# Somwomana women reader



## Victoria lane &amp; R.T. Fox (Nov 10, 2009)

Contemporary Fiction $.99 

Somwomana answers the age old question, that a doctor in his white coat, ask a women, who is laying on a table with her legs in the air, or to check your private parts. Does it hurt when I press you here?   D*mn right it does.
    Somwomana is set in the future, in the twenty fifth century.  A story of twenty century woman who have been kicked in the butt, by the medical and legal profession. About how all men were abolished in the twenty fifth century.  And how women went back to nature and lived like the American Indiana lived. There is the matronly, adult Electra and the ten year old Somwomana They are discussing the sociology of a dead planets, and why Earth became a dead planet. 
(humorous,fiction)
            (   :try a sample you will like it.


----------



## Ann in Arlington (Oct 27, 2008)

Congratulations on the new book, Victoria! Do please use this thread to let us know when it is actually available and don't start a new one. 

Just a quick reminder of the rules.  We invite you to use your book cover as your avatar and have links to your book and website in your signature. Be sure to read the fine print below. Don't forget to bookmark this thread (using your browser's bookmark/favorite function) so you can update it. Although self-promotion is limited to the Book Bazaar, most of our authors have found the best way to promote their books is to be as active throughout KindleBoards as time allows. This is your target audience--book lovers with Kindles!

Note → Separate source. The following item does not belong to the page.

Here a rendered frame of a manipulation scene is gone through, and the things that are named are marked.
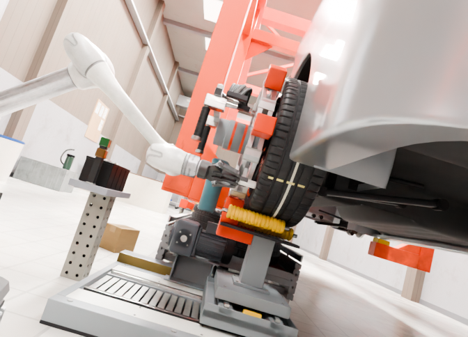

Thanks for being part of KindleBoards! Feel free to PM us if you have any questions.

Betsy & Ann
Book Bazaar Moderators

_The fine print:
Please add to your existing book thread when you have news about your book rather than start a new one, it helps the members who are trying to follow you. You may have a separate thread for each of your books. We recommend you bookmark your post so that you can find it in the future.  You may respond to all posts, but if there have been no member posts, we ask that you wait a week before "bumping" the thread by posting back-to-back posts of your own. And we ask that Amazon reviews not be repeated here as they are easy to find at your book link. Also, full reviews from other sites should not be posted here, but you may post a short blurb and a link to the full review instead. All this, and more, is included in our Forum Decorum. From time to time our site rules may change; be sure to check Forum Decorum (http://www.kboards.com/index.php/topic,36.0.html) for the current guidelines and rules. _


----------



## Seamonkey (Dec 2, 2008)




----------



## Nancy C. Johnson Author (Apr 28, 2010)

Hi, Victoria

Hope you are doing well.

Just saying hello...

Nancy


----------



## Ann in Arlington (Oct 27, 2008)

Victoria:  PLEASE do not delete your previous posts. . . . . .it is important for the moderators in verifying that you are not posting too soon.

Thanks.


----------



## CaraMarsi27 (Aug 7, 2010)

Love your title and the premise. Good luck.


----------



## Victoria lane &amp; R.T. Fox (Nov 10, 2009)

Thanks and happy reading.


----------



## Victoria lane &amp; R.T. Fox (Nov 10, 2009)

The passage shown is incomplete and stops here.